The Kansas City Royals once again invested in one of their young, homegrown players under team control, and fans rejoiced. Third baseman Maikel Garcia’s excellent 2025 season netted him plenty of accolades and that new contract, worth as much as $85.3 million across six years.
It was the latest affirmation of the franchise’s trust in Garcia, who the Royals signed back in 2016 as an international free agent from Venezuela. But even with his ascent, the stats, and the hardware, it still wasn’t enough to overcome… home runs?
MLB.com’s Michael Clair put together his All-World Team following the 2025 season. It’s a worthy exercise, especially with the World Baseball Classic closer than most fans might think. It also highlights just how much baseball talent comes from outside the United States, even as Americans dominate the overall player pool.
There are some no-brainer selections, like Japan’s Shohei Ohtani or Curaçao’s Ceddanne Rafaela. But once you get to third base, Royals fans will certainly say Clair chose the wrong Venezuelan.
Maikel Garcia is the best Venezuelan third baseman, despite MLB.com’s verdict.
Clair named swatter Eugenio Suárez as his third base pick, following Suárez’s 49-homer season with the Arizona Diamondbacks and Seattle Mariners. That was apparently the deciding factor over Garcia, with Clair still giving some love to Garcia’s 2025 campaign. But home runs alone do not make a valuable MLB player, and plenty of fans would tell you the same thing.
Garcia’s 5.6 fWAR was the second-highest among any primary third baseman and notably higher than Suárez’s 3.8 fWAR. Sure, Suárez held a slight edge in wRC+ (Garcia at 121, Suárez at 125), but Garcia was head, shoulders, knees, and toes better than Suárez in the field and on the bases.

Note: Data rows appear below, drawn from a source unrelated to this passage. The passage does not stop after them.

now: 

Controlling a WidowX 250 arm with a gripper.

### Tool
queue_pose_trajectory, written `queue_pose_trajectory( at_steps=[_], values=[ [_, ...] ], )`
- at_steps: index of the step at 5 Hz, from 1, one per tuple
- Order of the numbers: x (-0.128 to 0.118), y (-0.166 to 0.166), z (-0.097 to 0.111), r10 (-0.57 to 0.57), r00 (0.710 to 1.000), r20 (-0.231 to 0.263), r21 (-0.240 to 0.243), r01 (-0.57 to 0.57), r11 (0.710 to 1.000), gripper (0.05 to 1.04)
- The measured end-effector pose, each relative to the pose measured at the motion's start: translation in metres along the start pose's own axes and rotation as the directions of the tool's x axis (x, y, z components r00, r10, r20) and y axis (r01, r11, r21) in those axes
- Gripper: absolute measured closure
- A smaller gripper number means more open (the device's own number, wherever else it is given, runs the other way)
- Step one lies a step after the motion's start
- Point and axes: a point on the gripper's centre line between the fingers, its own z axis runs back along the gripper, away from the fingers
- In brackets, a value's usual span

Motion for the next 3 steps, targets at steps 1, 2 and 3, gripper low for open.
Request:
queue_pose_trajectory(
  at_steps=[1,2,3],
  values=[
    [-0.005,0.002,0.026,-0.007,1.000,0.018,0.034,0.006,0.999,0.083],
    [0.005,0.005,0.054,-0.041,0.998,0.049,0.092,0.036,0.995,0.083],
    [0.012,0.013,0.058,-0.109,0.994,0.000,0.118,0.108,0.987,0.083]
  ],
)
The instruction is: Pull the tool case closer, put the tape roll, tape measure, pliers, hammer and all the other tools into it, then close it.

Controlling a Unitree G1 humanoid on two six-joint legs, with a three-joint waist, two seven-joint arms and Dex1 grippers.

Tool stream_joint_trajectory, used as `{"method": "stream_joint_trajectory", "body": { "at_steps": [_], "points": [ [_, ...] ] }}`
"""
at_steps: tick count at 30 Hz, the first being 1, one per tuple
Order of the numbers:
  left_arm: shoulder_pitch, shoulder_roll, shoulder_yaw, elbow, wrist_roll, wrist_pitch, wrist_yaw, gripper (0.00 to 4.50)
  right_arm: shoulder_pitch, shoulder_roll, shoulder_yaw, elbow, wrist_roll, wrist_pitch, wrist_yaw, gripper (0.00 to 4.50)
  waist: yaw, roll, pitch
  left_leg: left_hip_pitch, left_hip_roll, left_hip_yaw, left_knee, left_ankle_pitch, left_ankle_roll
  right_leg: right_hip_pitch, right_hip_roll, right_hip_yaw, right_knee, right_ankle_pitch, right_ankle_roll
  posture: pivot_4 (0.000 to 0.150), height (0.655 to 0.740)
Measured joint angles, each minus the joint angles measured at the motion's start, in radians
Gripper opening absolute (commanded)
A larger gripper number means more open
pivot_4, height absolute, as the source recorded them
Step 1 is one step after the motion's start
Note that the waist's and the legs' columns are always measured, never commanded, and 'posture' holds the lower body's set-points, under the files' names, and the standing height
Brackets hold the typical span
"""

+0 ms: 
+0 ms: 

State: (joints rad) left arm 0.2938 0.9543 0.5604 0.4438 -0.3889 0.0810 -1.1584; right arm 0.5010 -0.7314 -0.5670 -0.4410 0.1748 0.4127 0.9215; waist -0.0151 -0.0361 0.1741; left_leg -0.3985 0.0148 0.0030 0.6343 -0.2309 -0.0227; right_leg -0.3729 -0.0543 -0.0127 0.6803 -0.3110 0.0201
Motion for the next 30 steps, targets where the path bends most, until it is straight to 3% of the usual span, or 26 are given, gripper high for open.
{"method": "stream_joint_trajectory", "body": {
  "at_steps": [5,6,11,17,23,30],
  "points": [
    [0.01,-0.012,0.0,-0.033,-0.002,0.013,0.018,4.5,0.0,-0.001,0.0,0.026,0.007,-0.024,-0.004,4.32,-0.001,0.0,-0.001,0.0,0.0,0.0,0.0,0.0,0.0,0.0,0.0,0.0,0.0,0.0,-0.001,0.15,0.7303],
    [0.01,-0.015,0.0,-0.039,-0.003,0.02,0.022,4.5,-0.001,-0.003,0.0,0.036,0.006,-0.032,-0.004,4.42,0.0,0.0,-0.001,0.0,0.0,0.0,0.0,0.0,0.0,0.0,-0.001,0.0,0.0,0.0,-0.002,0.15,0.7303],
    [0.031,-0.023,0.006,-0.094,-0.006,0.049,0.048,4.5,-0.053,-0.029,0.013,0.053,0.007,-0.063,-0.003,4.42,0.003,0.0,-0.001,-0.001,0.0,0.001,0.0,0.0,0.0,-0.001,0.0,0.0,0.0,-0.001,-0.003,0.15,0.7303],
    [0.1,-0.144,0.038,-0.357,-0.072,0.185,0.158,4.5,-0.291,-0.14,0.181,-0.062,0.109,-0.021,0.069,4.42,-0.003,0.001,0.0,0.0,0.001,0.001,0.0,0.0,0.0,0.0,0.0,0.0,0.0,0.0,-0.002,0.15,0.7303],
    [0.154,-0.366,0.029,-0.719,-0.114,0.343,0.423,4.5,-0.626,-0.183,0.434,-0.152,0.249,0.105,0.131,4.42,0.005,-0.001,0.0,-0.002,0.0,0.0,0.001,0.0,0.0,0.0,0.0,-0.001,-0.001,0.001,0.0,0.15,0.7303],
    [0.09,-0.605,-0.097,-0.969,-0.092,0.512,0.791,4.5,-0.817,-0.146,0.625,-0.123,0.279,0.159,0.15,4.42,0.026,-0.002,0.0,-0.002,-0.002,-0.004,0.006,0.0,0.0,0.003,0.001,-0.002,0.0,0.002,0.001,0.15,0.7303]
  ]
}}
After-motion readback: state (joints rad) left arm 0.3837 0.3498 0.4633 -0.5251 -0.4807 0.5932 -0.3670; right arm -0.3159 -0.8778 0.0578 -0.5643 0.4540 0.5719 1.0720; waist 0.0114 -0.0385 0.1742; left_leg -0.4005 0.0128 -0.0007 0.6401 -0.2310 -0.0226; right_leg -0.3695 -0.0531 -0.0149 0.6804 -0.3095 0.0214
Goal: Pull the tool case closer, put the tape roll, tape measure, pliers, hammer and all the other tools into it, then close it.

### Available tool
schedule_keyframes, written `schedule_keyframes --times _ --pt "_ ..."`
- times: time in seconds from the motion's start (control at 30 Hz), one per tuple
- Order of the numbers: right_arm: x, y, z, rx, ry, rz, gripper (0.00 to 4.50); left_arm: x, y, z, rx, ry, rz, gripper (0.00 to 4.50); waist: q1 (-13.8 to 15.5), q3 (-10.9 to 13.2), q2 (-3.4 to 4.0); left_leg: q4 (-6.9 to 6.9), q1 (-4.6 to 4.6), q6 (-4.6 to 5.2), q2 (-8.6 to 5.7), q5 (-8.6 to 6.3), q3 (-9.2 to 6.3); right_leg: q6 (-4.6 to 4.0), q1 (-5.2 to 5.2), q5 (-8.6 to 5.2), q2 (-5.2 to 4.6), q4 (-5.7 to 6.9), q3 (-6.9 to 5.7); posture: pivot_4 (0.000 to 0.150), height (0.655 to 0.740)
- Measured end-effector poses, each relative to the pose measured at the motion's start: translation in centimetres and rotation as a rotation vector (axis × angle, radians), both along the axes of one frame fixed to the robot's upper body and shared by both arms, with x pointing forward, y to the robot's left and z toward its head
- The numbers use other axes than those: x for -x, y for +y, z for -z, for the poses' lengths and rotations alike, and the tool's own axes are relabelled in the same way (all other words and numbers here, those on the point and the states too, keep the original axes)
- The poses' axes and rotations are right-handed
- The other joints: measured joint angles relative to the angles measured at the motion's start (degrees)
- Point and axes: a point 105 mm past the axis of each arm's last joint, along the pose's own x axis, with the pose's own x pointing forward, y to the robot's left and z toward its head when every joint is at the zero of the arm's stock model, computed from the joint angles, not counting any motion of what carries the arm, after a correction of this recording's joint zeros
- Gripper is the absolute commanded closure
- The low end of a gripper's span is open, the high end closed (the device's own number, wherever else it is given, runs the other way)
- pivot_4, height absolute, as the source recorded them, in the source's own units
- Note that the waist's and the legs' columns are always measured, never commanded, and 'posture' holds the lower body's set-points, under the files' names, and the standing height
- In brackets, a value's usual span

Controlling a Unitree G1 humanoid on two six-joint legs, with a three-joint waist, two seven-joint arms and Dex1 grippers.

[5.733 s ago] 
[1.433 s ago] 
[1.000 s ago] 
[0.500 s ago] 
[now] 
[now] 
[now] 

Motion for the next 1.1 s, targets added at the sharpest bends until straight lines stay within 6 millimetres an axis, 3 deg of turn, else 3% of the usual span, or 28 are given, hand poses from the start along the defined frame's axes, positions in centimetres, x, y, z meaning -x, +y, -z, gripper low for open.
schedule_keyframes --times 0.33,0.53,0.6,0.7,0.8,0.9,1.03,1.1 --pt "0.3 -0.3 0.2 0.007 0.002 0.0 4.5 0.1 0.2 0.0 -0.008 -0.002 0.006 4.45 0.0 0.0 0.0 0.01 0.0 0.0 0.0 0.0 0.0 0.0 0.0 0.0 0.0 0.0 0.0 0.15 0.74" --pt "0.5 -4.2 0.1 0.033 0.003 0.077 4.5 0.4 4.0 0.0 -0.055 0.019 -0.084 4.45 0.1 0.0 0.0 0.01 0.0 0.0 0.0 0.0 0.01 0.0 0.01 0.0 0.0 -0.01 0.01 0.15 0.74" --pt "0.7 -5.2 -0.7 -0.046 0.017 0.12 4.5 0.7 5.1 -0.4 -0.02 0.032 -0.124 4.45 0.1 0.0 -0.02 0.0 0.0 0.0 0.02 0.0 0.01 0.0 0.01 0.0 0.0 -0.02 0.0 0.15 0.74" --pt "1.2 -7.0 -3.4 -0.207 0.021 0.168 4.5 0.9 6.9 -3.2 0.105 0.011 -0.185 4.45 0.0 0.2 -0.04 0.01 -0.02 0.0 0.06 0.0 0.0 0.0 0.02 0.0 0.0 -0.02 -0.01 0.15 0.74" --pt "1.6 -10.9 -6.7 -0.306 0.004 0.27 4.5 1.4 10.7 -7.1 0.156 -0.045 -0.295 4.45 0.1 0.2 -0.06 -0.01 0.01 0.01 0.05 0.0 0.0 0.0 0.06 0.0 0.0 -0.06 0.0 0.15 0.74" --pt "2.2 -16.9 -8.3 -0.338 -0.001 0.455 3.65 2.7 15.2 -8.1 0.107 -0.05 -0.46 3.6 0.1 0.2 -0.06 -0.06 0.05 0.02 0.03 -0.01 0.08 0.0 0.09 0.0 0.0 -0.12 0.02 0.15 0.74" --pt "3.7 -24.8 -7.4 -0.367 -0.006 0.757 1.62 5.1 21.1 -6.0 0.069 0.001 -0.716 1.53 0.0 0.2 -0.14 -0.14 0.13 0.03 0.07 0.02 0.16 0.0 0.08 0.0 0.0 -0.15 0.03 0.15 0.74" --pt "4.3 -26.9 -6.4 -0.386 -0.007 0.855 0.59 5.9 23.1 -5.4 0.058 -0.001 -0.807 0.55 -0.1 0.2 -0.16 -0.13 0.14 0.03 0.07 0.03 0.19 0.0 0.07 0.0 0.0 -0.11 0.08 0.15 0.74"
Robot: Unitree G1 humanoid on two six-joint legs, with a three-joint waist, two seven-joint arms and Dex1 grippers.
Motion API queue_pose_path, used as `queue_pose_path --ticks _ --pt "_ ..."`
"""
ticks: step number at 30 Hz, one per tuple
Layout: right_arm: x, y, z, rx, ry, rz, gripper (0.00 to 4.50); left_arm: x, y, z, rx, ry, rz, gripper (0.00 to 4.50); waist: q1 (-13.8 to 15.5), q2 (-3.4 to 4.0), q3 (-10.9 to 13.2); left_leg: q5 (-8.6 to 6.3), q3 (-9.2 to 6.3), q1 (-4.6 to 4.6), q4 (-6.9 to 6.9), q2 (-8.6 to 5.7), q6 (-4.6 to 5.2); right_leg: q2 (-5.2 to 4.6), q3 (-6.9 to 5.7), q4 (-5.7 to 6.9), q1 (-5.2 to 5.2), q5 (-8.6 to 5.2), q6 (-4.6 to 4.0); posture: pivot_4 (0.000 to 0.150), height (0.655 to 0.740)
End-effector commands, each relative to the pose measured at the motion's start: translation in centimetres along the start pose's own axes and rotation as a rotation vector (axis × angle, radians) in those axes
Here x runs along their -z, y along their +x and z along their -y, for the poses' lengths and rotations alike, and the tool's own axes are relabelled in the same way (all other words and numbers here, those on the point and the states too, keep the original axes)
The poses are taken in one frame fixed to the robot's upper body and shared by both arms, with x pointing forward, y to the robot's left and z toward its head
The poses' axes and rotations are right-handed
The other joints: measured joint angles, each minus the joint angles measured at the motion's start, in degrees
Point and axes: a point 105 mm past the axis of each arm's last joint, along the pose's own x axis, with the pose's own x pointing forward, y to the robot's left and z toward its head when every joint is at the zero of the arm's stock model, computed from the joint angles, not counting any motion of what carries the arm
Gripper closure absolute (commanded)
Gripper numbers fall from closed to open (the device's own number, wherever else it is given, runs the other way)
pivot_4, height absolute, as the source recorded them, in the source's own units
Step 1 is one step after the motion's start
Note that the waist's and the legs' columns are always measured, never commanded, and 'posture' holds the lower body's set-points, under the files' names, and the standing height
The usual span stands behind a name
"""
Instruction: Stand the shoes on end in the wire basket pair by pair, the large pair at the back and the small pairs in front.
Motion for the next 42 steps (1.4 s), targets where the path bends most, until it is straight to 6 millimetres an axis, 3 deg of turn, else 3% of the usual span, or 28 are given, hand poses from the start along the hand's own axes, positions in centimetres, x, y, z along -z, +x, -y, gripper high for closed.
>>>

Garcia went home this offseason with a Gold Glove as the AL’s best defensive third baseman and only lost out to Ke’Bryan Hayes for best at the position in all of baseball. Meanwhile, Suárez graded out as a below-average defender in 159 games, a departure from what some expected from him at this stage of his career.
Suárez is still seeking a new deal after 2025, and the way his power waxed and waned throughout the year is a massive red flag. After July, he was a below-average hitter by wRC+, and the Mariners were winning in spite of him while he struck out at nearly a 40% clip. That late-season fade put a huge damper on what was otherwise an All-Star campaign from the veteran.
The 34-year-old Suárez was surely a blast to watch as he put nearly 50 balls over the fence for the second time in his career. But if you’re picking a third baseman for a best-of-five series, are you really taking the streaky power over Garcia’s balance and all-around value? Logic, and a look under the hood, says you probably shouldn’t.